> EXERCISE MATERIALS:
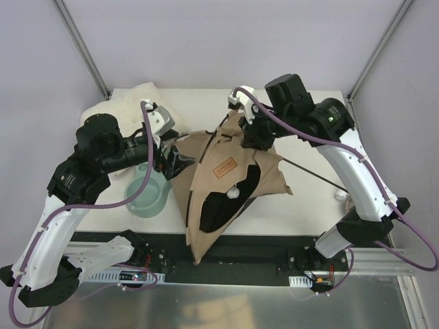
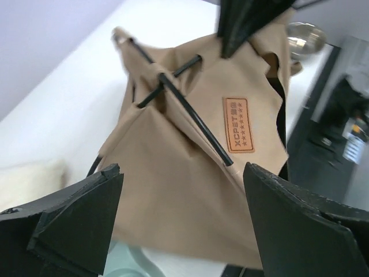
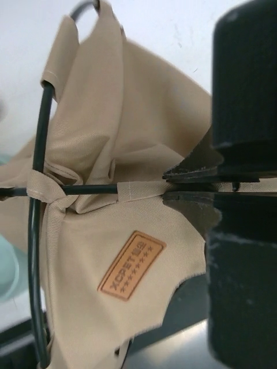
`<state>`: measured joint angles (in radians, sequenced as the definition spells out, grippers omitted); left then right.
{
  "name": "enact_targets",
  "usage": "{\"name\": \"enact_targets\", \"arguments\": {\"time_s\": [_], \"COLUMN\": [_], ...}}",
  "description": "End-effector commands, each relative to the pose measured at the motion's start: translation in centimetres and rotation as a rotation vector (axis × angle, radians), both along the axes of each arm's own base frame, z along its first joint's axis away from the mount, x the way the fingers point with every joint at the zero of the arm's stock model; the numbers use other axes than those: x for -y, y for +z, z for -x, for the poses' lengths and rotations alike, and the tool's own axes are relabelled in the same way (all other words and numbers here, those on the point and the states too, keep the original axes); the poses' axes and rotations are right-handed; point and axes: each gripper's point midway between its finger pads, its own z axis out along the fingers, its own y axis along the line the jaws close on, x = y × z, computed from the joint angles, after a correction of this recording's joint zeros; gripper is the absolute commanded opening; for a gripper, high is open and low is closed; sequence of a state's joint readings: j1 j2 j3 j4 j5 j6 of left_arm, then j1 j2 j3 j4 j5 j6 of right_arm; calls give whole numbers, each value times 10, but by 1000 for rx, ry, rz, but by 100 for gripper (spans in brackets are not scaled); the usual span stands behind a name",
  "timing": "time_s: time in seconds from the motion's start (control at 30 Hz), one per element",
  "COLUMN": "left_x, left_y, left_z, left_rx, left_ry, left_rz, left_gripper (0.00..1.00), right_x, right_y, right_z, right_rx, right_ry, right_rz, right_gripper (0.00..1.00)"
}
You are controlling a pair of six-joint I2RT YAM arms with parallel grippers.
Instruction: Set up the pet tent
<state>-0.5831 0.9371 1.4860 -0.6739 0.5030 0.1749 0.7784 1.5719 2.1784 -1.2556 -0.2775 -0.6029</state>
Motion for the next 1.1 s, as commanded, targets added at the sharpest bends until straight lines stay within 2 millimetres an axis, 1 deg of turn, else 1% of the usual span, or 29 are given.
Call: {"name": "enact_targets", "arguments": {"time_s": [0.0,0.13,0.23,0.33,0.4,0.43,0.5,0.53,0.6,0.77,0.87,0.93,1.07], "left_x": [-38,-73,-85,-85,-85,-85,-86,-87,-88,-93,-93,-93,-90], "left_y": [35,45,46,46,46,47,48,50,50,53,52,52,47], "left_z": [-45,-73,-81,-84,-83,-83,-84,-83,-83,-85,-85,-84,-83], "left_rx": [107,125,128,117,112,111,107,105,105,112,113,112,104], "left_ry": [360,630,719,735,733,736,748,754,762,788,791,785,771], "left_rz": [55,72,67,73,81,87,96,103,108,111,110,111,106], "left_gripper": [87,87,87,86,86,86,86,86,86,86,86,86,86], "right_x": [0,9,19,32,37,40,43,48,53,69,74,73,70], "right_y": [39,56,74,95,103,108,112,116,115,109,109,113,134], "right_z": [-46,-76,-96,-121,-128,-134,-141,-148,-157,-183,-189,-190,-191], "right_rx": [202,288,348,435,462,479,484,494,493,477,473,474,521], "right_ry": [-158,-294,-395,-527,-565,-606,-648,-698,-766,-1026,-1108,-1105,-1085], "right_rz": [-138,-204,-264,-324,-354,-374,-401,-425,-449,-561,-638,-692,-831], "right_gripper": [0,0,0,0,0,0,0,0,0,0,0,0,0]}}
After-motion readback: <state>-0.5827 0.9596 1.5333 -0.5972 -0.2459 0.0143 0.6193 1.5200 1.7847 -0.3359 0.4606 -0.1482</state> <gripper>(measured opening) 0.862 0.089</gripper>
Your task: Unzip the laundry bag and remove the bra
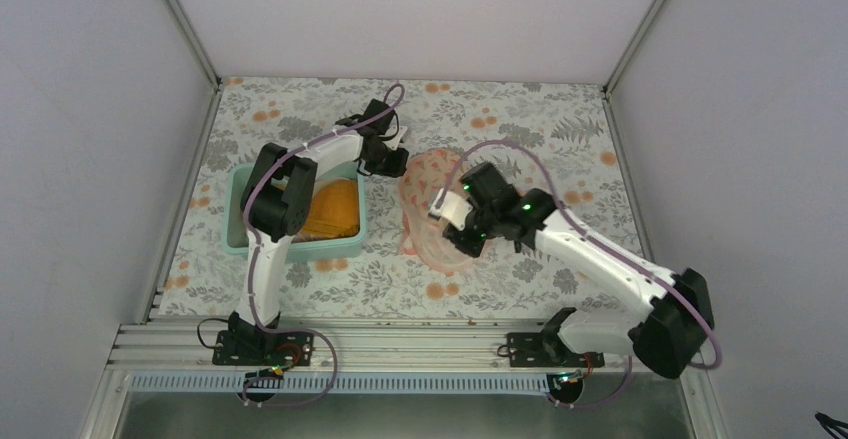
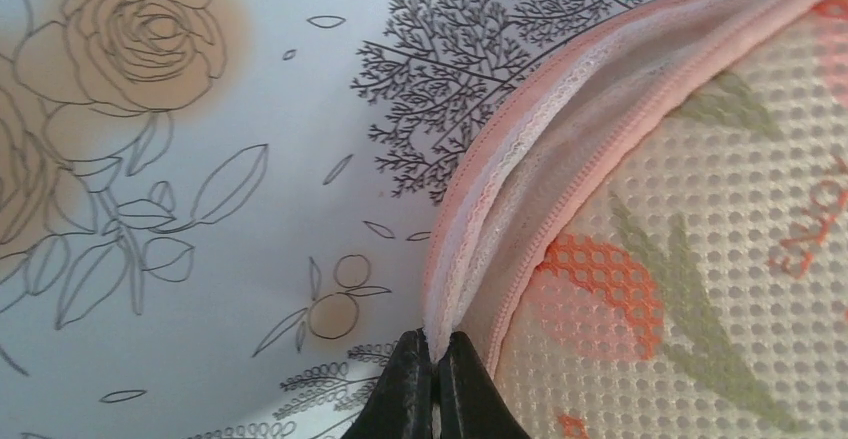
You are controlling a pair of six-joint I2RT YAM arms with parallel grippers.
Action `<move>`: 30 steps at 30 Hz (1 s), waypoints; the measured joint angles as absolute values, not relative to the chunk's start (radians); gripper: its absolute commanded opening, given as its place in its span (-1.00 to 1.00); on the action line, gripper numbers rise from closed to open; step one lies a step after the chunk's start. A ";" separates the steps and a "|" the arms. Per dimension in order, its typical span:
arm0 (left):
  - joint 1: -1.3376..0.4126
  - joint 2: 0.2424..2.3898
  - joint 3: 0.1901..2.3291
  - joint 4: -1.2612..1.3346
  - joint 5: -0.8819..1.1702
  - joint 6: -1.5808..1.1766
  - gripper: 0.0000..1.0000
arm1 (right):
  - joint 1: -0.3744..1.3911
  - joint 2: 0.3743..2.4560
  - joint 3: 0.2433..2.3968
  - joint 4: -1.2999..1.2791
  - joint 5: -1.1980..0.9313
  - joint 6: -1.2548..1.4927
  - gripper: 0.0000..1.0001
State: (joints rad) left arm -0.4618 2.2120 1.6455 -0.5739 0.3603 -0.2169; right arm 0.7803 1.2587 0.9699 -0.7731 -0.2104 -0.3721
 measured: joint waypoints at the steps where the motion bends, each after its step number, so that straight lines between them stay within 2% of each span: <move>1: -0.463 2.212 1.645 -0.574 0.365 -0.216 -0.95 | 0.807 1.288 0.966 -0.773 -0.200 -0.376 -0.93; 5: -0.467 2.212 1.645 -0.573 0.376 -0.216 -0.95 | 0.869 1.387 0.962 -0.765 -0.185 -0.382 -0.93; 12: -0.468 2.212 1.645 -0.574 0.377 -0.216 -0.95 | 0.877 1.473 0.961 -0.748 -0.163 -0.385 -0.92; 16: -0.468 2.212 1.646 -0.575 0.376 -0.216 -0.89 | 0.880 1.516 0.962 -0.738 -0.159 -0.384 -0.82; 19: -0.468 2.212 1.654 -0.583 0.374 -0.209 -0.57 | 0.883 1.546 0.969 -0.735 -0.155 -0.374 -0.25; 21: -0.468 2.211 1.665 -0.586 0.371 -0.200 -0.14 | 0.883 1.560 0.980 -0.733 -0.152 -0.361 0.22; 22: -0.468 2.209 1.669 -0.585 0.369 -0.199 0.07 | 0.883 1.565 0.987 -0.731 -0.146 -0.361 0.64; 23: -0.468 2.207 1.672 -0.586 0.368 -0.192 0.24 | 0.883 1.567 0.993 -0.730 -0.143 -0.351 0.95; 26: -0.468 2.189 1.674 -0.595 0.361 -0.191 0.58 | 0.883 1.557 1.022 -0.728 -0.139 -0.341 0.99; 30: -0.468 2.143 1.687 -0.623 0.339 -0.176 0.93 | 0.880 1.461 1.066 -0.699 -0.167 -0.315 1.00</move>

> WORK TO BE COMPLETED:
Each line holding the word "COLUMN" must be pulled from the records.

> WRITTEN SOLUTION:
  "usage": "{\"name\": \"enact_targets\", \"arguments\": {\"time_s\": [_], \"COLUMN\": [_], ...}}",
  "COLUMN": "left_x, left_y, left_z, left_rx, left_ry, left_rz, left_gripper (0.00..1.00), right_x, right_y, right_z, right_rx, right_ry, right_rz, right_gripper (0.00..1.00)"

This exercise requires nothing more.